### Dataset entries
****
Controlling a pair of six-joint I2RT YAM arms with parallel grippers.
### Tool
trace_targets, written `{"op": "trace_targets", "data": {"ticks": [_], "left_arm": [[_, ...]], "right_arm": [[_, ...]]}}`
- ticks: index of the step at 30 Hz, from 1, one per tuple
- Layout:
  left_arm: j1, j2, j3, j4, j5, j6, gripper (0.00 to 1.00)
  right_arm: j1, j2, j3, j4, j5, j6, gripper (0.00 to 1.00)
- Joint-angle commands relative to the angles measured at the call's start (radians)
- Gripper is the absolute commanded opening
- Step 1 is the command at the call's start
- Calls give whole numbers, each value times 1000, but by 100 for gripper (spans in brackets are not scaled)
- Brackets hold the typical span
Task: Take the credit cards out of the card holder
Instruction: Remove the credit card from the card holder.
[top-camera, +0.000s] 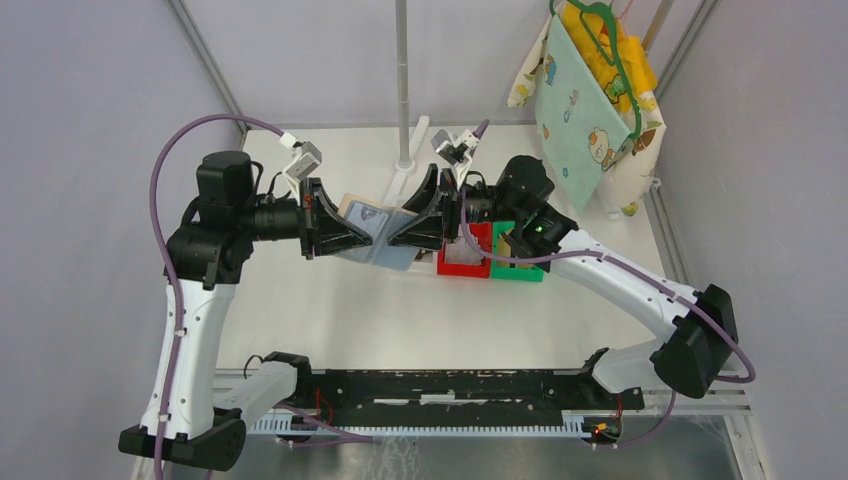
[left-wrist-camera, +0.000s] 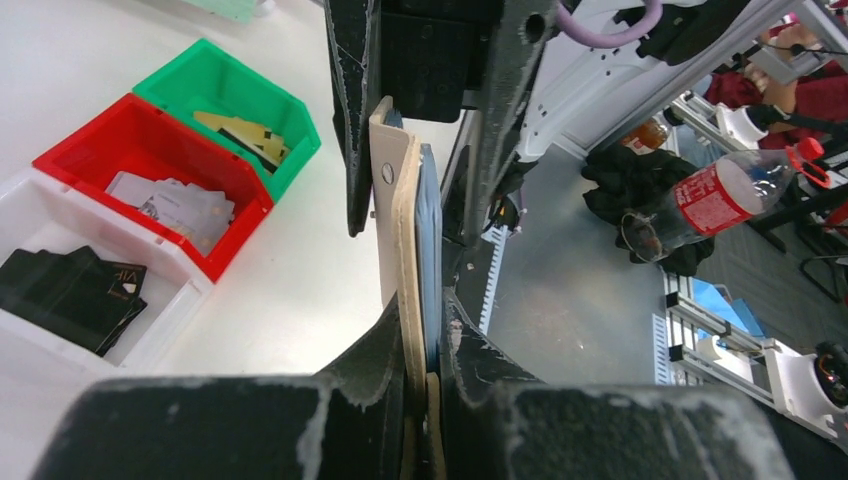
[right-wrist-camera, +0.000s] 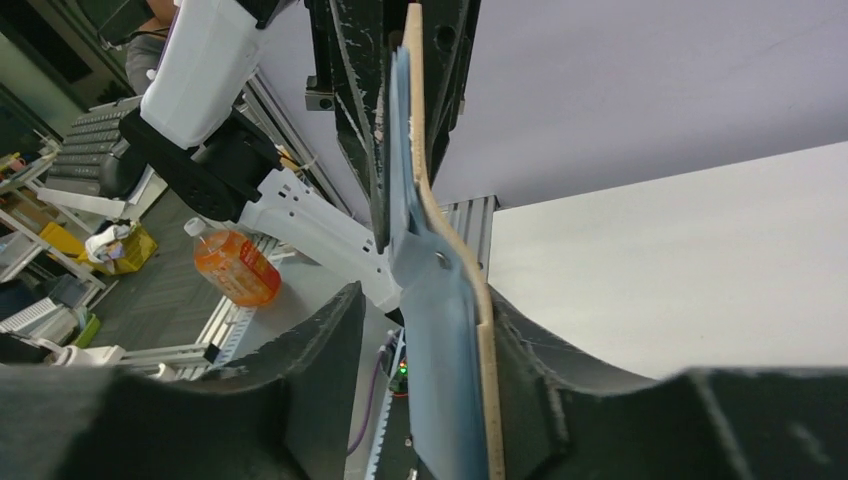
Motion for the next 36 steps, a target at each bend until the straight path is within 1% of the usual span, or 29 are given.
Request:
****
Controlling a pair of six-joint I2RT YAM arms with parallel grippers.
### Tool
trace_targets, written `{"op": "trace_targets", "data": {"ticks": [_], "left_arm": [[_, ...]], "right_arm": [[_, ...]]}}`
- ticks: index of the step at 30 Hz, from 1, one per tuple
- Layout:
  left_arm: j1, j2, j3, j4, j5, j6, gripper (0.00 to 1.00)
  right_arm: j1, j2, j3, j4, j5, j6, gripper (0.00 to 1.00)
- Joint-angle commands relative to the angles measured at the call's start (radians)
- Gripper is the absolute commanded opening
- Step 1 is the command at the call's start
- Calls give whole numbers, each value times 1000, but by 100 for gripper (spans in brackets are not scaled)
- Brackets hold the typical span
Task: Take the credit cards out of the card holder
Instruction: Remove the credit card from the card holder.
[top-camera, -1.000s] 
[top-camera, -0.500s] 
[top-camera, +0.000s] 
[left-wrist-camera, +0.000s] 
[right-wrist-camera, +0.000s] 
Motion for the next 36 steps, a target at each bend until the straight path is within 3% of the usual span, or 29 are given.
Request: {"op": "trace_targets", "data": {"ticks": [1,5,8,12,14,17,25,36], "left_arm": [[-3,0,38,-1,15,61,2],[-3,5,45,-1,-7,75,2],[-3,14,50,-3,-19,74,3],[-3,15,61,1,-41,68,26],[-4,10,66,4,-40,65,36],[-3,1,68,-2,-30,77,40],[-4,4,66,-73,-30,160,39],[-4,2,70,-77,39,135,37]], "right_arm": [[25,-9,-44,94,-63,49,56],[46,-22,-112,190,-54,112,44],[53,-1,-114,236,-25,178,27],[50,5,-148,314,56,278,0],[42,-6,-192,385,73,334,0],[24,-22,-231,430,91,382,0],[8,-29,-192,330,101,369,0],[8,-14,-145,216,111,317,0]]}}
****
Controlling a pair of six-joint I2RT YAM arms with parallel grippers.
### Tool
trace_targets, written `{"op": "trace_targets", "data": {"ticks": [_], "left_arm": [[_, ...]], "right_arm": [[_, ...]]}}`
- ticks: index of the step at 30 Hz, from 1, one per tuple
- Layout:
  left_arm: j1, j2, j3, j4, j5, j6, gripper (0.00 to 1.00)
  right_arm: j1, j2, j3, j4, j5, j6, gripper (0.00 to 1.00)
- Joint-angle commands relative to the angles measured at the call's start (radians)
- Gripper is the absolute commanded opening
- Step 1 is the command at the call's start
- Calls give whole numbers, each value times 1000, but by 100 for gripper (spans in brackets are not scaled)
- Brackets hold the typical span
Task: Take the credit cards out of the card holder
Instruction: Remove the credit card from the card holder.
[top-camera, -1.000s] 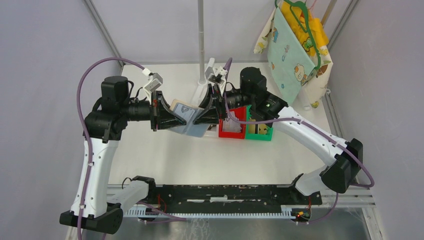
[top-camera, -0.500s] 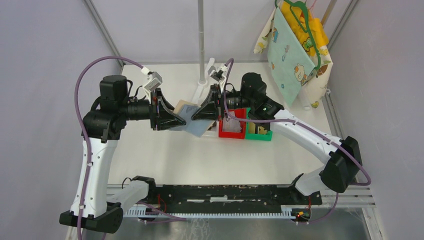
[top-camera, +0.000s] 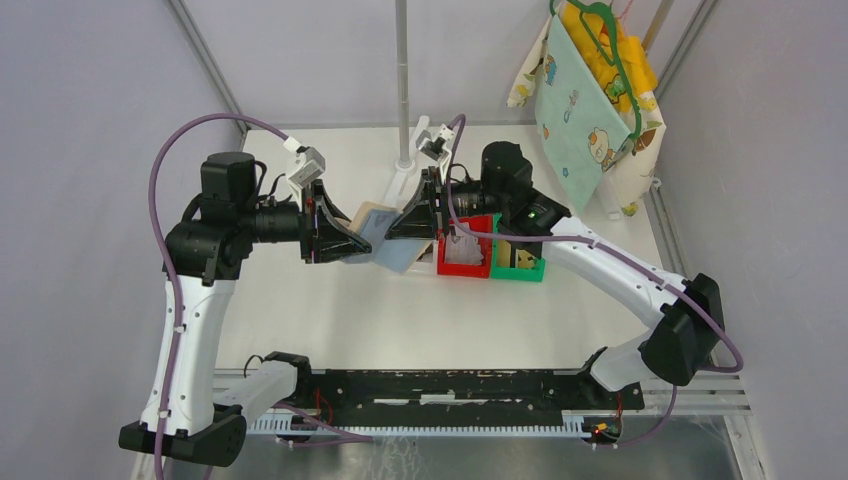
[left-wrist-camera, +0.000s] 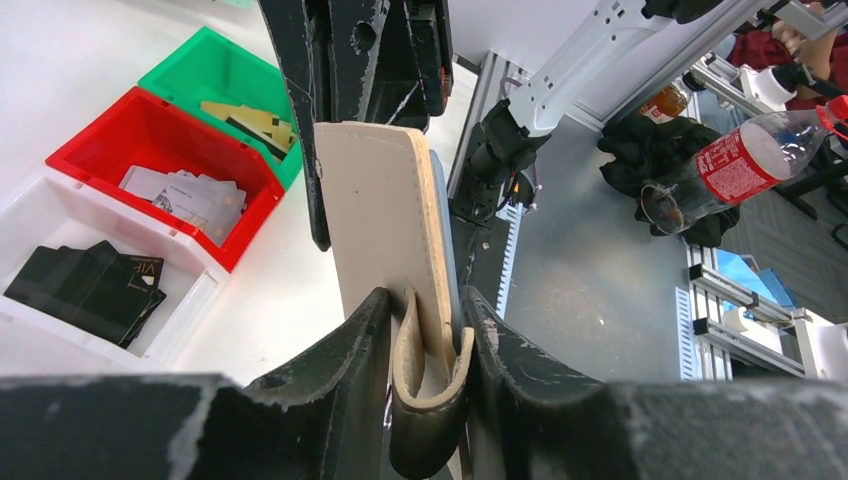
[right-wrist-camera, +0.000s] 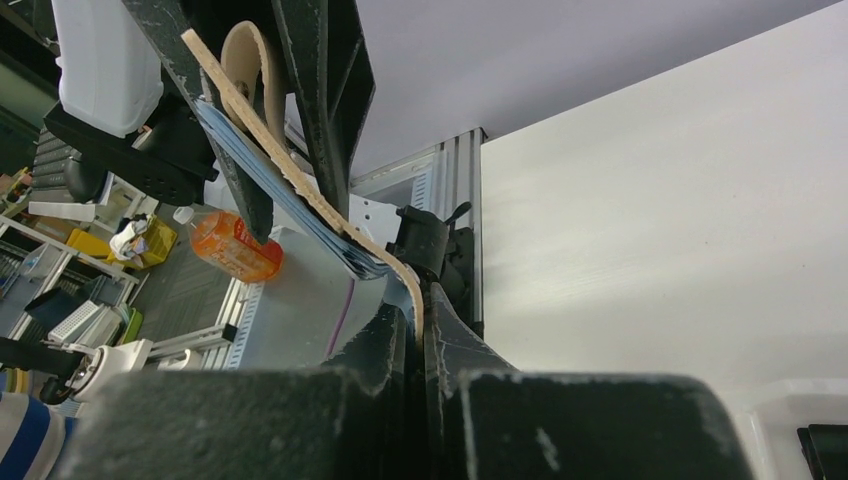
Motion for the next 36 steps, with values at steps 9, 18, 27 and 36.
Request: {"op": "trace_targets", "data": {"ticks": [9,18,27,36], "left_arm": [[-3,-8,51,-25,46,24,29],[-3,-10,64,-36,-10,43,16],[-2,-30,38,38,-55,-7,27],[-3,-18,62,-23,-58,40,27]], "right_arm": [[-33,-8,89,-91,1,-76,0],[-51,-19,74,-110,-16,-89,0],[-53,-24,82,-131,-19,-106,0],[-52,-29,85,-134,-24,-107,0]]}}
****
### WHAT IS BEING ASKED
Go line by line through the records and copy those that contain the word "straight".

### RESULT
Motion for the next 36 steps, a target at each bend until the straight path is within 1% of the usual span, or 29 are given.
Motion for the next 36 steps, a target at each bend until the straight path is within 3% of the usual span, or 29 are given.

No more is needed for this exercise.